_WHAT THE EXERCISE ASKS_:
Each line below with the word "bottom" needs to be copied.

_DATA SUPPLIED_:
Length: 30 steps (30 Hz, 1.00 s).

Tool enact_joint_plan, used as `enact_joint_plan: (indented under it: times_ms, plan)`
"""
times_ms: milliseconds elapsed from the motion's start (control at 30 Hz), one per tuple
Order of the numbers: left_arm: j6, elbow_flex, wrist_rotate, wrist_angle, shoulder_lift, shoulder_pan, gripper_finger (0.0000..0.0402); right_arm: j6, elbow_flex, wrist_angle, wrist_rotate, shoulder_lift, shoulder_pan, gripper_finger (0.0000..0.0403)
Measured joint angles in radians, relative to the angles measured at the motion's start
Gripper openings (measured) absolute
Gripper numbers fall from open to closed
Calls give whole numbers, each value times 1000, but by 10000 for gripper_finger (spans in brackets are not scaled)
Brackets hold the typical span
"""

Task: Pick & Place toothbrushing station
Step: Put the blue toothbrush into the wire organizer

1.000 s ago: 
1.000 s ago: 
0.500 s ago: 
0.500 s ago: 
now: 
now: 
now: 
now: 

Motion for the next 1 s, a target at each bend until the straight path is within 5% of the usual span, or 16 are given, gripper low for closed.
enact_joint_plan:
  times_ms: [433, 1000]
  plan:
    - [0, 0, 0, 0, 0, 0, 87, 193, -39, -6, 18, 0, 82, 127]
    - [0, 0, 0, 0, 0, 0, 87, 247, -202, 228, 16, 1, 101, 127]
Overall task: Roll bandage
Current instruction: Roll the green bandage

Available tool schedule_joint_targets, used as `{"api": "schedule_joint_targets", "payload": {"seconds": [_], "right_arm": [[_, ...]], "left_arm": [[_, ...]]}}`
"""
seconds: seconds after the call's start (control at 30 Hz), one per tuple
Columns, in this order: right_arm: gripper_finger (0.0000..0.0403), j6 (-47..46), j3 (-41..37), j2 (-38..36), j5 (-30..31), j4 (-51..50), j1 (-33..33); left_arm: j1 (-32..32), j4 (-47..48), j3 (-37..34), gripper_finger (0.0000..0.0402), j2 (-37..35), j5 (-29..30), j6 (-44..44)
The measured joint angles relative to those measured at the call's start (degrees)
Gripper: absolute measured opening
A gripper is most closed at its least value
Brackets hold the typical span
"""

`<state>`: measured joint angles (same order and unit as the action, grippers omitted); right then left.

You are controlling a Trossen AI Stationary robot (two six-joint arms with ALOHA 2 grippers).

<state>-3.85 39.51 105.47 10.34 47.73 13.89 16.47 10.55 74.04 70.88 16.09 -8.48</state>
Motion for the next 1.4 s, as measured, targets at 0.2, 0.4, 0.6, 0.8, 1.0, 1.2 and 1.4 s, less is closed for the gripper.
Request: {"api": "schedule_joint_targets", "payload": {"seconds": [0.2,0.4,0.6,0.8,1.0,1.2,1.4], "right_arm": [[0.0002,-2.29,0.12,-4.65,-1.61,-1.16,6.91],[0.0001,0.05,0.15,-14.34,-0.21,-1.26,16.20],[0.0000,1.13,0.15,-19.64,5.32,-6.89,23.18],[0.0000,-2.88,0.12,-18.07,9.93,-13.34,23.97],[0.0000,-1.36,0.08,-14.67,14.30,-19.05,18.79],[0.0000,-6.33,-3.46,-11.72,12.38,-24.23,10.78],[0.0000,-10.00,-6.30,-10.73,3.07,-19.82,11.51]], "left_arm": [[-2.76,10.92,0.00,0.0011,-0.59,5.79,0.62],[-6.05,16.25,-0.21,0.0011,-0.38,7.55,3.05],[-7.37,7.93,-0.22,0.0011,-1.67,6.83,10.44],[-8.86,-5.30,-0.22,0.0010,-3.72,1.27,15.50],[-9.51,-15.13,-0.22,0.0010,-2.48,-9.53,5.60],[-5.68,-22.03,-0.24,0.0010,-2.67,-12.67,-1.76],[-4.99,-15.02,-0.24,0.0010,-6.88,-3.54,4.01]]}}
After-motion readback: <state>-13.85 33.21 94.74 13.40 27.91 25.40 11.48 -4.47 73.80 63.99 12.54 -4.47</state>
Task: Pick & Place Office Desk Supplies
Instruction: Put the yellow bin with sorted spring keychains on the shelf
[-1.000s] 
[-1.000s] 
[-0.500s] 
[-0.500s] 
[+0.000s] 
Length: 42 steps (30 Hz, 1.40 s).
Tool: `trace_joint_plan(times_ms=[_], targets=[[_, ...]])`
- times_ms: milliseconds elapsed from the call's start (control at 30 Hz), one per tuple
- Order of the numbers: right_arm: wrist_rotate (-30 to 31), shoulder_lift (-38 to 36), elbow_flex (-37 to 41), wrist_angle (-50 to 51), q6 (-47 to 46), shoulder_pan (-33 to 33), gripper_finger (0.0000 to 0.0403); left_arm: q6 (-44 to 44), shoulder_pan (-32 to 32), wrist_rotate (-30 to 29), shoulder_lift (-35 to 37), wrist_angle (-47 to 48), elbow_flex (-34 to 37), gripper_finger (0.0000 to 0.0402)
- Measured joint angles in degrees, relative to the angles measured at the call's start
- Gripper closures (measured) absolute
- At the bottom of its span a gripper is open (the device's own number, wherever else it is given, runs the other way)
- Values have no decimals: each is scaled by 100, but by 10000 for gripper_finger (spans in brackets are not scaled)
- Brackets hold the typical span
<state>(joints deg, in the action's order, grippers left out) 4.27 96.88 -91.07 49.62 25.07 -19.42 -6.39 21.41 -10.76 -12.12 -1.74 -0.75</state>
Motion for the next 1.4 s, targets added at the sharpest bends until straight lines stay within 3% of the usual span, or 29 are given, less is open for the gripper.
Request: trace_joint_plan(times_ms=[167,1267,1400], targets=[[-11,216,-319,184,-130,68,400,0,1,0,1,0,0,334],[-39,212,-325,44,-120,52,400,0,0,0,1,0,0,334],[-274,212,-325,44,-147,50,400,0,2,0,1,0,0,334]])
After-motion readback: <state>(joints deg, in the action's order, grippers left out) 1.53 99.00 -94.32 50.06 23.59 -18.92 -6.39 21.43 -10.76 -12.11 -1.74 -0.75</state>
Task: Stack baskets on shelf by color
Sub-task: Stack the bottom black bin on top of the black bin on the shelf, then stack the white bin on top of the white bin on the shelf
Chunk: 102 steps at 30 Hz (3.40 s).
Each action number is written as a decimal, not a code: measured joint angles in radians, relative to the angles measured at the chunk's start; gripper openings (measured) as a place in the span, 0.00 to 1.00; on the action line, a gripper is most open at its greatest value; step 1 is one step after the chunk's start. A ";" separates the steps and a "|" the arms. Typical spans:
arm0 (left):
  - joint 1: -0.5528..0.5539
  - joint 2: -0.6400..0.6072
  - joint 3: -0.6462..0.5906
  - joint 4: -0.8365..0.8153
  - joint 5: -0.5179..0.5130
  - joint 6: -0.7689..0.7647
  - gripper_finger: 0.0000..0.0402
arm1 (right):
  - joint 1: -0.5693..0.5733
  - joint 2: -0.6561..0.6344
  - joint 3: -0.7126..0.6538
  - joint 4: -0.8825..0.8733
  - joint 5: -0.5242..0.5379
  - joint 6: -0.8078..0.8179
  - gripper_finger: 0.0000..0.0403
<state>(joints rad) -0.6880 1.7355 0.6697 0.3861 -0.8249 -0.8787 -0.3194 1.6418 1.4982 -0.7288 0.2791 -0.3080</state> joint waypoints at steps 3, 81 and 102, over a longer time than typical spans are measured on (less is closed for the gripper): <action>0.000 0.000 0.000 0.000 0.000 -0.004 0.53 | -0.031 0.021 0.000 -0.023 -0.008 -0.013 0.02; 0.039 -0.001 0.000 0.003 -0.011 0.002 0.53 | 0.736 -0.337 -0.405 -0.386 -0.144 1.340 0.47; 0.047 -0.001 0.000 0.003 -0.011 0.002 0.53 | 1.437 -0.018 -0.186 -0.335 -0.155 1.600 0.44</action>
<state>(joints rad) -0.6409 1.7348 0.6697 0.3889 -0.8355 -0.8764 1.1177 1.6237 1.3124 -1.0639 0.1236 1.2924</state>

_EXERCISE SOLUTION_:
- At the bottom of its span a gripper is open (the device's own number, wherever else it is given, runs the other way)
Sub-task: Stack the bottom black bin on top of the black bin on the shelf, then stack the white bin on top of the white bin on the shelf

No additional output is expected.